- What you have to do
Look through the data below and work out how many lines contain the string "dark". Give the number alone.

Segment Start: Material for this task

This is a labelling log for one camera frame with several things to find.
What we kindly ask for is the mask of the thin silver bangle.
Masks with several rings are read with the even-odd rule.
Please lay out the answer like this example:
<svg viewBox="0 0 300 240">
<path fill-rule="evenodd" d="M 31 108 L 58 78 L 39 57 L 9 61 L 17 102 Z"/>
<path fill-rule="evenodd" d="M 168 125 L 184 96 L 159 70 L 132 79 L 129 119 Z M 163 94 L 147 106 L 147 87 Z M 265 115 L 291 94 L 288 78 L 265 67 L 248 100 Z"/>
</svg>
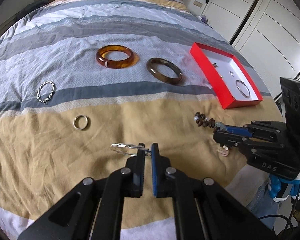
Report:
<svg viewBox="0 0 300 240">
<path fill-rule="evenodd" d="M 250 98 L 250 90 L 242 80 L 236 80 L 235 84 L 238 91 L 242 94 L 243 97 Z"/>
</svg>

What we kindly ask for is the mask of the dark brown bangle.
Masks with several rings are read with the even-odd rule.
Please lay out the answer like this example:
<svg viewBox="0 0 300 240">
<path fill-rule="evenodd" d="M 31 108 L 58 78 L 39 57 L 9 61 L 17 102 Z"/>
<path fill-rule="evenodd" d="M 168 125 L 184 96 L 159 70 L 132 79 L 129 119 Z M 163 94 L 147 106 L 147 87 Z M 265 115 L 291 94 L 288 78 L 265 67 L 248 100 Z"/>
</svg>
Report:
<svg viewBox="0 0 300 240">
<path fill-rule="evenodd" d="M 170 61 L 161 58 L 151 58 L 146 63 L 147 70 L 161 82 L 177 85 L 183 79 L 181 70 Z"/>
</svg>

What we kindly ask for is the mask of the amber orange bangle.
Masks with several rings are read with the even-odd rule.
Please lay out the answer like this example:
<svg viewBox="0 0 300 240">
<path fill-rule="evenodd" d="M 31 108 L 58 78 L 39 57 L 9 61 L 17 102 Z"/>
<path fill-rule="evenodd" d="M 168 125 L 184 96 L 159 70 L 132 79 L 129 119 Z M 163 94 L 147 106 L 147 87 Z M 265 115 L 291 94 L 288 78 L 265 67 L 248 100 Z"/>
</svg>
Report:
<svg viewBox="0 0 300 240">
<path fill-rule="evenodd" d="M 130 67 L 135 59 L 133 51 L 122 45 L 107 45 L 96 52 L 96 61 L 111 69 Z"/>
</svg>

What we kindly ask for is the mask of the red white shallow box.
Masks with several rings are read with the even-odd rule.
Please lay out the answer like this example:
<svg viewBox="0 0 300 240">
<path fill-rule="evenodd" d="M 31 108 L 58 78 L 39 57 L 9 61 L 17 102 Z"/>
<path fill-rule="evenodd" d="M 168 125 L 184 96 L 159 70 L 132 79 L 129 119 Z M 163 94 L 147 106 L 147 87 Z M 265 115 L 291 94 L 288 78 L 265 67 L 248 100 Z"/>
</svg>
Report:
<svg viewBox="0 0 300 240">
<path fill-rule="evenodd" d="M 263 98 L 254 81 L 234 55 L 201 43 L 194 43 L 190 54 L 213 88 L 223 109 L 255 106 Z M 242 80 L 250 98 L 238 91 L 235 81 Z"/>
</svg>

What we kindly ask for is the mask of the white wardrobe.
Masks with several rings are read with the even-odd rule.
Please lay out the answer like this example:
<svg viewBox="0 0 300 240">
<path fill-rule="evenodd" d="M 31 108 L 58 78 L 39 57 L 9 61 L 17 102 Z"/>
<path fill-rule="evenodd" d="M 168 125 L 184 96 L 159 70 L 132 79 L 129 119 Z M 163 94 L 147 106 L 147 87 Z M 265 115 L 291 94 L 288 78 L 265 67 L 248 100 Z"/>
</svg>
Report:
<svg viewBox="0 0 300 240">
<path fill-rule="evenodd" d="M 273 98 L 281 94 L 281 77 L 300 77 L 300 10 L 293 0 L 210 0 L 204 15 Z"/>
</svg>

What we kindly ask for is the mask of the wooden nightstand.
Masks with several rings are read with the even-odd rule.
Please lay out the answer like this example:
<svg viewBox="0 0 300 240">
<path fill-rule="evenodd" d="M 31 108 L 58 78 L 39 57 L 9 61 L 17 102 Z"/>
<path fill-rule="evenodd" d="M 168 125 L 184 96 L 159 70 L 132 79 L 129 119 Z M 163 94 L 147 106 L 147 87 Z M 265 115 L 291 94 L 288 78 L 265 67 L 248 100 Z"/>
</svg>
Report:
<svg viewBox="0 0 300 240">
<path fill-rule="evenodd" d="M 198 18 L 201 22 L 203 22 L 204 24 L 210 26 L 210 20 L 205 16 L 205 15 L 197 15 L 196 18 Z"/>
</svg>

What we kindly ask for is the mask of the striped bed duvet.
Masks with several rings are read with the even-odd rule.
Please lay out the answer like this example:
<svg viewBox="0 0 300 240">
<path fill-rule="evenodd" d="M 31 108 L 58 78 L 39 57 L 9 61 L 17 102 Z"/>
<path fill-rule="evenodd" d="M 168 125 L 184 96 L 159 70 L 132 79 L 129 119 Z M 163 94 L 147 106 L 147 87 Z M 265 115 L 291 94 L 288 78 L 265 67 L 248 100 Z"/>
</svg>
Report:
<svg viewBox="0 0 300 240">
<path fill-rule="evenodd" d="M 236 55 L 263 101 L 224 110 L 190 55 L 194 43 Z M 96 61 L 107 45 L 135 55 L 127 68 Z M 146 63 L 175 64 L 170 85 Z M 242 126 L 280 120 L 267 87 L 247 60 L 180 0 L 56 0 L 0 37 L 0 227 L 16 239 L 85 177 L 101 179 L 123 166 L 115 142 L 150 145 L 191 177 L 211 177 L 257 217 L 277 213 L 268 176 L 233 149 L 224 153 L 197 112 Z"/>
</svg>

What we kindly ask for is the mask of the dark cloth pile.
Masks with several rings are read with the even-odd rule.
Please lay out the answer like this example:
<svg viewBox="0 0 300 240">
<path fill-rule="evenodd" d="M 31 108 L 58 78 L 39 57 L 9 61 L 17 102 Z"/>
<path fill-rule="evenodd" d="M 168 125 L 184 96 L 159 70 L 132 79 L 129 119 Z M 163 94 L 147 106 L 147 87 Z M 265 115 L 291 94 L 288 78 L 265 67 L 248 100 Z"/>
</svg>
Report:
<svg viewBox="0 0 300 240">
<path fill-rule="evenodd" d="M 31 4 L 28 4 L 25 8 L 19 11 L 16 14 L 16 20 L 20 20 L 21 18 L 25 17 L 27 14 L 37 10 L 38 8 L 49 4 L 49 0 L 37 0 Z"/>
</svg>

Segment End: Material for this task

- Problem solution
2